Section: Overall Objectives


Object recognition —or, in a broader sense, scene understanding— is the ultimate scientific challenge of computer vision: After 40 years of research, robustly identifying the familiar objects (chair, person, pet), scene categories (beach, forest, office), and activity patterns (conversation, dance, picnic) depicted in family pictures, news segments, or feature films is still far beyond the capabilities of today's vision systems. On the other hand, truly successful object recognition and scene understanding technology will have a broad impact in application domains as varied as defense, entertainment, health care, human-computer interaction, image retrieval and data mining, industrial and personal robotics, manufacturing, scientific image analysis, surveillance and security, and transportation.

Despite the limitations of today's scene understanding technology, tremendous progress has been accomplished in the past ten years, due in part to the formulation of object recognition as a statistical pattern matching problem. The emphasis is in general on the features defining the patterns and on the algorithms used to learn and recognize them, rather than on the representation of object, scene, and activity categories, or the integrated interpretation of the various scene elements. WILLOW complements this approach with an ambitious research program explicitly addressing the representational issues involved in object recognition and, more generally, scene understanding.

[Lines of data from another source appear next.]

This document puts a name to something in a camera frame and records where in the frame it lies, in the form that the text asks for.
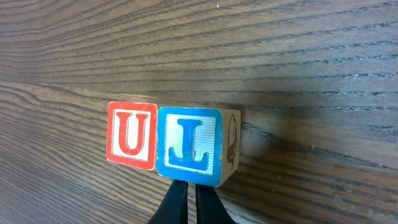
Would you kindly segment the red letter U block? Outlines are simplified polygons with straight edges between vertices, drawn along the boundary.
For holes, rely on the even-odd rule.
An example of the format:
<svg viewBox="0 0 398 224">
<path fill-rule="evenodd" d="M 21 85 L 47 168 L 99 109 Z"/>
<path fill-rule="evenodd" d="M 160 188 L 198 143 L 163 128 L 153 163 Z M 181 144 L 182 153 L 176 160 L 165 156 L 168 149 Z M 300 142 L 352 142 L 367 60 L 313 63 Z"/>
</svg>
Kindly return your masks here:
<svg viewBox="0 0 398 224">
<path fill-rule="evenodd" d="M 106 158 L 110 162 L 153 170 L 156 162 L 157 106 L 112 101 L 108 105 Z"/>
</svg>

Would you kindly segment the blue letter wooden block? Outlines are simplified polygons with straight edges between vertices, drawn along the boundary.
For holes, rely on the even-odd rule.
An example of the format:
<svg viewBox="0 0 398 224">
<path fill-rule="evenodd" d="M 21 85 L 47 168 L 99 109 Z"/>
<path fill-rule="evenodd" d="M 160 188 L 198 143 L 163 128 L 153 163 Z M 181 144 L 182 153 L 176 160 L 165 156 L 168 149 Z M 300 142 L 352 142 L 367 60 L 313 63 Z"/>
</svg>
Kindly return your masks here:
<svg viewBox="0 0 398 224">
<path fill-rule="evenodd" d="M 159 175 L 219 187 L 239 166 L 241 112 L 161 107 L 157 137 Z"/>
</svg>

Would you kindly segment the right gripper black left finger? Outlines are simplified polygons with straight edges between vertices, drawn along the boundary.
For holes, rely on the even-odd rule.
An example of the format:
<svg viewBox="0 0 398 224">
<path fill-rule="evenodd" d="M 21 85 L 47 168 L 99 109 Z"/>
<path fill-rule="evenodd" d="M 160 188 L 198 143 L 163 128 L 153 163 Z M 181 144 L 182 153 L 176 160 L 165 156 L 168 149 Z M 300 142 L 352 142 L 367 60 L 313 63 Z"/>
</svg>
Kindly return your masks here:
<svg viewBox="0 0 398 224">
<path fill-rule="evenodd" d="M 159 208 L 147 224 L 188 223 L 188 183 L 173 180 Z"/>
</svg>

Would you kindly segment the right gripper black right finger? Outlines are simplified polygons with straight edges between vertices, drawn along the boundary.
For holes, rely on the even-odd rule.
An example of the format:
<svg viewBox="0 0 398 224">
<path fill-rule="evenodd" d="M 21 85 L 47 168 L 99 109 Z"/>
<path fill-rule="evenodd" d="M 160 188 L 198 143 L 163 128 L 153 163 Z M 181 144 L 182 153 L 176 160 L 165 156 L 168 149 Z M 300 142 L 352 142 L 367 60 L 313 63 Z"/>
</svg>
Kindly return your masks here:
<svg viewBox="0 0 398 224">
<path fill-rule="evenodd" d="M 236 224 L 213 187 L 195 185 L 198 224 Z"/>
</svg>

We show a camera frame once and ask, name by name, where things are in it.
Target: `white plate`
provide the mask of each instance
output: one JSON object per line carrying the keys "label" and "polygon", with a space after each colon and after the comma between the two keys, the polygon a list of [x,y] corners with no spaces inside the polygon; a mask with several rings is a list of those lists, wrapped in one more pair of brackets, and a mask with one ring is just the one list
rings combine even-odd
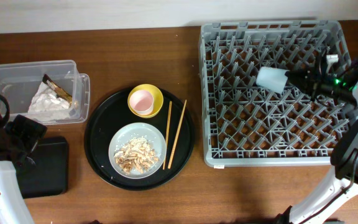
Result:
{"label": "white plate", "polygon": [[[148,171],[143,172],[143,174],[141,174],[136,169],[133,169],[130,174],[126,174],[121,169],[121,167],[116,164],[116,161],[114,160],[114,155],[129,140],[134,137],[139,138],[142,136],[146,138],[146,140],[148,140],[151,148],[155,150],[155,154],[159,158],[159,160],[158,162],[153,164],[153,166]],[[112,137],[109,145],[109,160],[112,167],[117,171],[117,173],[130,179],[140,179],[152,175],[161,167],[166,154],[167,146],[165,145],[164,136],[157,128],[146,123],[132,123],[128,124],[127,126],[124,126]]]}

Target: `white background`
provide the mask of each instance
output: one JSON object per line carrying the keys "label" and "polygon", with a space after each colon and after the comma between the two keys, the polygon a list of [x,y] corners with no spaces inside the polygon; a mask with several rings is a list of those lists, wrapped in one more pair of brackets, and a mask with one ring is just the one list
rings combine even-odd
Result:
{"label": "white background", "polygon": [[0,33],[358,19],[358,0],[0,0]]}

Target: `clear plastic container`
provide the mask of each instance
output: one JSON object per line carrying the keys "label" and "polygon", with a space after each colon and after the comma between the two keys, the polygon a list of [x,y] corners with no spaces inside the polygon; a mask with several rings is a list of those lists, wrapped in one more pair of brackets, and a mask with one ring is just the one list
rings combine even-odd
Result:
{"label": "clear plastic container", "polygon": [[[44,74],[73,97],[70,108],[28,113],[31,99],[37,92]],[[21,114],[42,124],[81,123],[88,117],[90,79],[87,74],[78,73],[76,63],[72,60],[6,64],[0,65],[0,94],[9,102],[10,121]],[[6,112],[2,102],[0,112]],[[53,113],[68,113],[69,118],[53,119]],[[40,121],[40,118],[51,119]]]}

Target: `brown wrapper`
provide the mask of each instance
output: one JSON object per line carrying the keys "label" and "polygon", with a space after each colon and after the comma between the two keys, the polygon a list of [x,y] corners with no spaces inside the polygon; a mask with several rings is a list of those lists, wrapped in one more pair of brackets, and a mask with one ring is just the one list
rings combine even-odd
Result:
{"label": "brown wrapper", "polygon": [[48,85],[49,88],[51,88],[53,91],[55,91],[55,93],[57,94],[58,97],[67,100],[67,102],[69,102],[69,104],[71,106],[71,103],[73,102],[73,97],[70,94],[68,94],[64,89],[62,89],[58,85],[56,85],[52,81],[52,79],[49,78],[49,76],[47,74],[45,74],[44,77],[42,78],[42,82],[45,83],[46,85]]}

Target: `wooden table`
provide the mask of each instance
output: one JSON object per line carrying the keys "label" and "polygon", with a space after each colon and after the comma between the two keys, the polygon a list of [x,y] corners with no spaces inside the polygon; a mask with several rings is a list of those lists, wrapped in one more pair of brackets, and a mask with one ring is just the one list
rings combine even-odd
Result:
{"label": "wooden table", "polygon": [[[341,22],[352,58],[358,57],[358,21]],[[151,83],[188,99],[196,144],[185,168],[153,190],[113,187],[92,170],[84,153],[86,123],[48,127],[70,144],[69,189],[25,200],[36,223],[218,223],[273,218],[304,199],[328,166],[236,167],[216,170],[203,160],[200,27],[0,34],[0,64],[72,59],[91,79],[92,112],[110,94]],[[358,196],[333,218],[358,223]]]}

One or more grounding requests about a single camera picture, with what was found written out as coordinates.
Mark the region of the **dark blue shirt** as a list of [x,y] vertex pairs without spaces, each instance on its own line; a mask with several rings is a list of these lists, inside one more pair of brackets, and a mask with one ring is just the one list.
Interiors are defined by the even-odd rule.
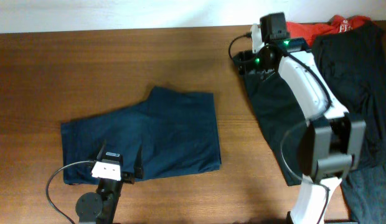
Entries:
[[100,149],[123,157],[132,172],[142,153],[144,180],[201,174],[222,164],[211,93],[179,93],[160,86],[136,105],[60,126],[65,184],[97,184],[86,161]]

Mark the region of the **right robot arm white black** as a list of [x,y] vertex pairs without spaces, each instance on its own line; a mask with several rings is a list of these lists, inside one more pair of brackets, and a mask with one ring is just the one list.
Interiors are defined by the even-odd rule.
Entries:
[[253,40],[252,51],[232,57],[247,85],[258,77],[256,87],[278,78],[288,86],[304,119],[283,133],[279,148],[298,128],[305,134],[297,147],[301,188],[287,223],[323,223],[332,192],[357,167],[365,133],[365,121],[333,95],[314,64],[314,56],[302,38],[264,37]]

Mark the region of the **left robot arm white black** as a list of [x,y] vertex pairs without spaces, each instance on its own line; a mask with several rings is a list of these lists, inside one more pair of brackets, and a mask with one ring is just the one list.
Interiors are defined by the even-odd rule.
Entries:
[[135,182],[134,173],[121,170],[123,156],[106,152],[105,146],[103,143],[90,172],[98,180],[96,191],[83,194],[75,206],[82,224],[113,223],[123,185]]

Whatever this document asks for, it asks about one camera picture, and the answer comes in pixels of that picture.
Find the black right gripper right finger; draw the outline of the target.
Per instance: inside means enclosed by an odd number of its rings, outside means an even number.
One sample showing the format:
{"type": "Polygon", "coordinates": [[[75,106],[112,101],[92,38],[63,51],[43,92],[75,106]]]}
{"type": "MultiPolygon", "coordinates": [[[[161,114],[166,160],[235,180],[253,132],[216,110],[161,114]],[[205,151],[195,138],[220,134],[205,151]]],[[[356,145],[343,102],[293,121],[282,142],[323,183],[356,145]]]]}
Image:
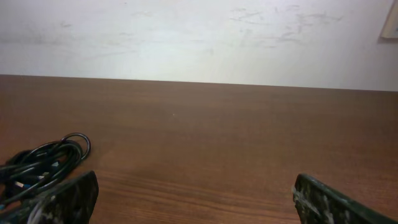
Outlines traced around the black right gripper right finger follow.
{"type": "Polygon", "coordinates": [[[297,176],[292,193],[303,224],[397,224],[307,174],[297,176]]]}

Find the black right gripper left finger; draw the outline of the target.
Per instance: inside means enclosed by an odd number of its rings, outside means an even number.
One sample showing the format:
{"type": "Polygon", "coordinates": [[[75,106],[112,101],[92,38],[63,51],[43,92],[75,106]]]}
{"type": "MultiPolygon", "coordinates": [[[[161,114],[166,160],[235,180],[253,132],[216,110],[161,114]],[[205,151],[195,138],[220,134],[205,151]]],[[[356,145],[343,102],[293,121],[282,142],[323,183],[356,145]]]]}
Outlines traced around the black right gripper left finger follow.
{"type": "Polygon", "coordinates": [[[98,193],[95,172],[85,172],[2,213],[1,224],[86,224],[98,193]]]}

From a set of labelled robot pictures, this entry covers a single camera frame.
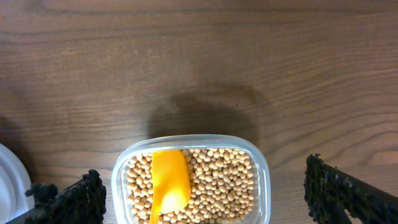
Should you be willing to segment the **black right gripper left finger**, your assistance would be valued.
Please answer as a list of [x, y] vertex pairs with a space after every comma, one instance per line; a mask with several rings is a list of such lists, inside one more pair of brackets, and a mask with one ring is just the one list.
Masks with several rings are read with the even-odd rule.
[[106, 187], [94, 169], [62, 191], [55, 184], [34, 183], [25, 196], [34, 199], [34, 207], [6, 224], [103, 224]]

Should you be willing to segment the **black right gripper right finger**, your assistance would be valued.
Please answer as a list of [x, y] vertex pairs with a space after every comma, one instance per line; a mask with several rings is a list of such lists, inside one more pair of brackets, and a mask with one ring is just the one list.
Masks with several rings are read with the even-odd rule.
[[373, 187], [337, 167], [324, 163], [319, 154], [306, 160], [304, 200], [315, 223], [397, 224], [397, 197]]

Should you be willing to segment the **yellow plastic scoop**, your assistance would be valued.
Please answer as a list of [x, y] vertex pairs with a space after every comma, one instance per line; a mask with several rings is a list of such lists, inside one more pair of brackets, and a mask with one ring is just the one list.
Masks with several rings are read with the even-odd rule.
[[160, 214], [185, 208], [191, 197], [190, 178], [181, 151], [157, 151], [152, 156], [153, 202], [150, 224], [158, 224]]

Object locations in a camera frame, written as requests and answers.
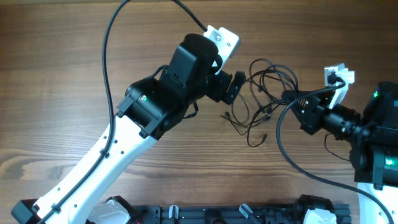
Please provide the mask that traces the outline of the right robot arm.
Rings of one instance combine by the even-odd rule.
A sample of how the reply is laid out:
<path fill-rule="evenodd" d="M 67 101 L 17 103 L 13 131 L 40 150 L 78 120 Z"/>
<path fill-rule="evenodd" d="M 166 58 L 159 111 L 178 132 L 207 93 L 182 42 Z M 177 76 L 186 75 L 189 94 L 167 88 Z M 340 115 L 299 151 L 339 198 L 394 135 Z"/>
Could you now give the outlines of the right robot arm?
<path fill-rule="evenodd" d="M 285 90 L 282 111 L 276 127 L 291 110 L 301 129 L 313 135 L 324 129 L 338 141 L 350 144 L 349 161 L 354 169 L 357 187 L 315 176 L 299 167 L 287 155 L 282 141 L 280 152 L 297 171 L 311 179 L 358 193 L 362 223 L 397 223 L 397 84 L 378 83 L 364 111 L 358 113 L 332 98 L 344 86 L 315 91 Z"/>

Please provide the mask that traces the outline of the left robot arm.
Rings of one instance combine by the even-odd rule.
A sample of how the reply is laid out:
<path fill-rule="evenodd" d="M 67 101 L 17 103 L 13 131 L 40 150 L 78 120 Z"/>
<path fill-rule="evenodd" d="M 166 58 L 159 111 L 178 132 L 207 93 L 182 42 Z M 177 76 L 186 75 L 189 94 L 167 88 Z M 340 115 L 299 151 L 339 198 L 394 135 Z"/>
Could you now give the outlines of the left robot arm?
<path fill-rule="evenodd" d="M 186 35 L 168 65 L 127 88 L 113 122 L 72 171 L 41 198 L 19 201 L 12 216 L 19 223 L 86 223 L 127 166 L 188 118 L 190 105 L 204 96 L 234 101 L 244 73 L 222 68 L 239 43 L 223 30 Z"/>

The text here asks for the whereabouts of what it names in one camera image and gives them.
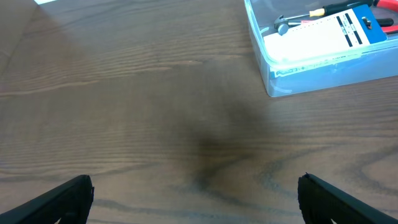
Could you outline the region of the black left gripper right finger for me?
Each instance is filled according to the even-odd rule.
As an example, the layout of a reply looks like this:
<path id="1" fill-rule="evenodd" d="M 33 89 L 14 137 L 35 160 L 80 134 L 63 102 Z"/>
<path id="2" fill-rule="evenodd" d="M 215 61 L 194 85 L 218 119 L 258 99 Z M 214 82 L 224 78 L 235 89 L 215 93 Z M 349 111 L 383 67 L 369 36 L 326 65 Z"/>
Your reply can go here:
<path id="1" fill-rule="evenodd" d="M 397 224 L 380 212 L 313 174 L 298 178 L 298 202 L 306 224 Z"/>

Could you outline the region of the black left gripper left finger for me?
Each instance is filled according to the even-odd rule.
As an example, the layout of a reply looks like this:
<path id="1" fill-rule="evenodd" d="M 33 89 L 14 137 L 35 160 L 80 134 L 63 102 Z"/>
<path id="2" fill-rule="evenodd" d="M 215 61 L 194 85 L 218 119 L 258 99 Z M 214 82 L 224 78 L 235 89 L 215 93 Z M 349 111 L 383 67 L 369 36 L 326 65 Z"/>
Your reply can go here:
<path id="1" fill-rule="evenodd" d="M 1 224 L 86 224 L 95 188 L 89 175 L 79 175 L 1 214 Z"/>

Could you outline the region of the blue white cardboard box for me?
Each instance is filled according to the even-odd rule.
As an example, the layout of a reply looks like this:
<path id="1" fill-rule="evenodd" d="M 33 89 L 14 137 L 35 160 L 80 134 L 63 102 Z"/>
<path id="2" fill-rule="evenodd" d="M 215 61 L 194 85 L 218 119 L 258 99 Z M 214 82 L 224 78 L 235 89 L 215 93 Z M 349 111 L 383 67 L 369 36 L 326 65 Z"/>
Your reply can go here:
<path id="1" fill-rule="evenodd" d="M 267 56 L 293 63 L 366 47 L 387 40 L 367 4 L 264 37 Z"/>

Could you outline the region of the red handled pliers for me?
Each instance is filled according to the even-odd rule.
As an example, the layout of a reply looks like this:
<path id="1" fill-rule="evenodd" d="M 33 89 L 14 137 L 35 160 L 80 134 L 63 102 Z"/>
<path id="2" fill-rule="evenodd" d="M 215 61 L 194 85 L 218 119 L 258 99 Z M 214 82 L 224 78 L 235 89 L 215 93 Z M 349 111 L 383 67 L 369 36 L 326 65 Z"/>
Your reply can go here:
<path id="1" fill-rule="evenodd" d="M 397 34 L 397 0 L 374 0 L 373 6 L 383 11 L 382 18 L 377 19 L 382 31 Z"/>

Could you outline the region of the small yellow precision screwdriver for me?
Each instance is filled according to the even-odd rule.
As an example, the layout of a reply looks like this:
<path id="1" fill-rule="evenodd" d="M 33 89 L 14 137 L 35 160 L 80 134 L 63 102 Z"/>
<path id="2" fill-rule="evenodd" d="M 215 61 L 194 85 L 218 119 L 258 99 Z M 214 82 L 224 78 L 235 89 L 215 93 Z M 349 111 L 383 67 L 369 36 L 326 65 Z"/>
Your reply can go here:
<path id="1" fill-rule="evenodd" d="M 347 0 L 344 2 L 329 4 L 327 6 L 323 6 L 322 8 L 316 9 L 314 11 L 310 11 L 308 14 L 300 15 L 292 17 L 300 18 L 300 17 L 324 17 L 330 16 L 332 14 L 336 14 L 348 9 L 352 9 L 358 6 L 367 5 L 371 7 L 374 3 L 374 0 Z"/>

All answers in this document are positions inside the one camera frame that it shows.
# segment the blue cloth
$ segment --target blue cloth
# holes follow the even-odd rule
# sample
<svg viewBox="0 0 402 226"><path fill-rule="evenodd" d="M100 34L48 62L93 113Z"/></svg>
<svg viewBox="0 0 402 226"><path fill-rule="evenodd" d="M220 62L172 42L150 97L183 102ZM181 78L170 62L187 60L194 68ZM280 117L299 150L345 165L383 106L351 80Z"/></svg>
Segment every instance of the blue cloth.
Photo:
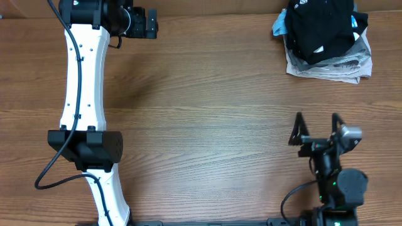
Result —
<svg viewBox="0 0 402 226"><path fill-rule="evenodd" d="M288 30L286 29L285 26L285 16L286 16L286 10L284 10L278 16L278 19L275 21L274 26L272 26L274 36L285 35L288 33Z"/></svg>

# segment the wood grain
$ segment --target wood grain
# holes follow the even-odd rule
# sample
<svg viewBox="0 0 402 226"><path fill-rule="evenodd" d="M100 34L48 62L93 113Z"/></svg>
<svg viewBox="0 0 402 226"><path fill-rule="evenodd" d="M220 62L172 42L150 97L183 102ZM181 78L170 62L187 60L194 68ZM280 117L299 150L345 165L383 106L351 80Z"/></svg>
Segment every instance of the wood grain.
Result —
<svg viewBox="0 0 402 226"><path fill-rule="evenodd" d="M44 0L0 0L18 9L14 18L54 18ZM355 0L359 11L385 11L402 9L400 0ZM195 16L219 14L267 14L280 13L286 0L135 0L135 6L157 9L159 16Z"/></svg>
<svg viewBox="0 0 402 226"><path fill-rule="evenodd" d="M166 17L157 40L124 40L105 70L108 130L121 131L120 175L136 220L266 220L313 179L287 140L302 111L327 137L338 112L364 131L342 157L370 178L361 225L399 225L402 212L402 12L370 13L374 70L360 85L286 75L277 15ZM0 21L0 225L96 221L84 180L47 191L33 183L55 154L46 143L65 98L67 54L55 19ZM64 159L44 183L77 174ZM286 211L318 205L317 189Z"/></svg>

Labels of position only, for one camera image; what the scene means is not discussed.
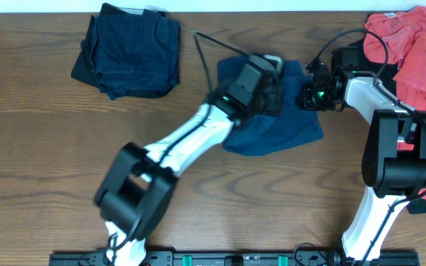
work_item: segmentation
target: white wall
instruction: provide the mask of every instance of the white wall
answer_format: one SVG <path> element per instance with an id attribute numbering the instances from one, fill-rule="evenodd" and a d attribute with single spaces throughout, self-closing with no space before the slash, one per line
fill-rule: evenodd
<path id="1" fill-rule="evenodd" d="M 0 13 L 98 12 L 105 1 L 117 7 L 171 12 L 394 11 L 426 6 L 426 0 L 0 0 Z"/>

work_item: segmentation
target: clothing
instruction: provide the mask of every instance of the clothing
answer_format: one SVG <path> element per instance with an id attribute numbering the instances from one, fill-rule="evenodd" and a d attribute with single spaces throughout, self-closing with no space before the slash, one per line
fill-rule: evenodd
<path id="1" fill-rule="evenodd" d="M 366 55 L 364 54 L 363 45 L 364 44 L 364 38 L 356 41 L 352 44 L 350 44 L 350 47 L 356 47 L 358 51 L 358 59 L 360 62 L 360 66 L 362 69 L 372 71 L 374 73 L 377 73 L 379 69 L 382 67 L 382 64 L 374 63 L 369 61 L 366 58 Z M 394 75 L 397 74 L 399 71 L 399 68 L 397 67 L 397 64 L 390 64 L 385 67 L 385 71 L 382 73 L 380 80 L 382 81 L 382 84 L 384 87 L 391 92 L 392 94 L 396 95 L 396 82 L 393 79 Z M 407 205 L 407 209 L 409 213 L 411 214 L 425 214 L 426 213 L 426 199 L 418 199 L 410 202 Z"/>
<path id="2" fill-rule="evenodd" d="M 382 37 L 388 46 L 389 63 L 400 66 L 393 78 L 397 97 L 418 110 L 426 110 L 426 7 L 407 13 L 373 14 L 365 27 Z M 364 51 L 369 60 L 384 61 L 383 47 L 371 35 L 365 37 Z M 399 144 L 401 150 L 412 148 Z"/>
<path id="3" fill-rule="evenodd" d="M 218 62 L 219 83 L 235 79 L 246 62 L 246 57 Z M 302 86 L 310 82 L 299 61 L 285 61 L 284 104 L 280 116 L 257 115 L 229 134 L 223 143 L 224 149 L 245 156 L 261 156 L 323 138 L 317 113 L 300 110 L 295 104 Z"/>
<path id="4" fill-rule="evenodd" d="M 112 100 L 163 97 L 178 84 L 179 39 L 177 21 L 103 4 L 99 17 L 90 20 L 72 77 Z"/>

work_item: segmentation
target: red cloth
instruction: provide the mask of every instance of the red cloth
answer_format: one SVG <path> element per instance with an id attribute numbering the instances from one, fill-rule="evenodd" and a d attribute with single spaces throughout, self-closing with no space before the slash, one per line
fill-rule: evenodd
<path id="1" fill-rule="evenodd" d="M 365 27 L 388 46 L 388 63 L 401 66 L 393 78 L 397 83 L 397 97 L 417 110 L 426 110 L 426 7 L 416 7 L 410 12 L 373 14 Z M 384 49 L 372 35 L 366 35 L 364 51 L 370 61 L 384 62 Z M 412 149 L 412 146 L 401 143 L 399 149 Z"/>

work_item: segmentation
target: blue cloth
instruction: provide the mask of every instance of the blue cloth
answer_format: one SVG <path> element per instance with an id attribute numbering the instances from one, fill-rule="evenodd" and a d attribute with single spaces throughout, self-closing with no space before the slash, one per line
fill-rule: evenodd
<path id="1" fill-rule="evenodd" d="M 178 21 L 149 10 L 97 17 L 89 59 L 100 91 L 111 100 L 169 93 L 178 84 L 179 35 Z"/>
<path id="2" fill-rule="evenodd" d="M 231 57 L 218 62 L 219 83 L 234 80 L 246 62 L 245 57 Z M 310 82 L 299 61 L 285 61 L 284 105 L 280 116 L 257 115 L 229 134 L 223 143 L 224 149 L 245 156 L 261 156 L 322 139 L 317 113 L 301 110 L 295 104 L 302 85 Z"/>

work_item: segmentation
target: table surface
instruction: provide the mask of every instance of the table surface
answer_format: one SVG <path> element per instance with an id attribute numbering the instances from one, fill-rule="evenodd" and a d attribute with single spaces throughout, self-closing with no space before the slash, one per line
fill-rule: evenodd
<path id="1" fill-rule="evenodd" d="M 180 82 L 161 99 L 111 101 L 73 80 L 89 13 L 0 14 L 0 265 L 46 265 L 54 250 L 105 245 L 92 197 L 116 151 L 155 142 L 188 120 L 206 94 L 191 30 L 251 52 L 309 62 L 367 13 L 173 13 L 182 25 Z M 362 35 L 345 36 L 331 49 Z M 202 41 L 215 63 L 231 53 Z M 330 52 L 323 58 L 330 58 Z M 368 125 L 353 110 L 320 112 L 325 137 L 264 157 L 216 146 L 183 174 L 151 245 L 178 250 L 334 246 L 364 192 Z M 384 244 L 426 265 L 426 214 L 403 211 Z"/>

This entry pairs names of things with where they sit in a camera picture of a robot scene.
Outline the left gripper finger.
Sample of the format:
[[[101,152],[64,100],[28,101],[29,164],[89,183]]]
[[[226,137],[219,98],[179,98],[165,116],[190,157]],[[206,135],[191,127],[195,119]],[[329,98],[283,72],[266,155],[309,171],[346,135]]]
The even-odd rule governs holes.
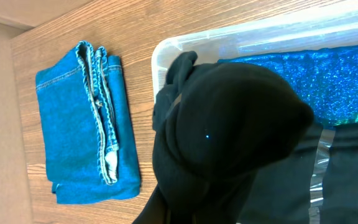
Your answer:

Concretely, our objective is to develop geometric, physical, and statistical models for all components of the image interpretation process, including illumination, materials, objects, scenes, and human activities. These models will be used to tackle fundamental scientific challenges such as three-dimensional (3D) object and scene modeling, analysis, and retrieval; human activity capture and classification; and category-level object and scene recognition. They will also support applications with high scientific, societal, and/or economic impact in domains such as quantitative image analysis in science and humanities; film post-production and special effects; and video annotation, interpretation, and retrieval. Machine learning is a key part of our effort, with a balance of practical work in support of computer vision application, methodological research aimed at developing effective algorithms and architectures, and foundational work in learning theory.

WILLOW was created in 2007: It was recognized as an INRIA team in January 2007, and as an official project-team in June 2007. WILLOW is a joint research team between INRIA Paris Rocquencourt, Ecole Normale Supérieure (ENS) and Centre National de la Recherche Scientifique (CNRS).

This year we have hired two new Phd students: Guillaume Seguin (ENS) and Mathieu Aubry (ENPC). Alexei Efros (Professor, Carnegie Mellon University, USA), Abhinav Gupta (Assistant Research Professor, Carnegie Mellon University, USA) visited WILLOW in summer 2011 together with their student Carl Doersch (CMU).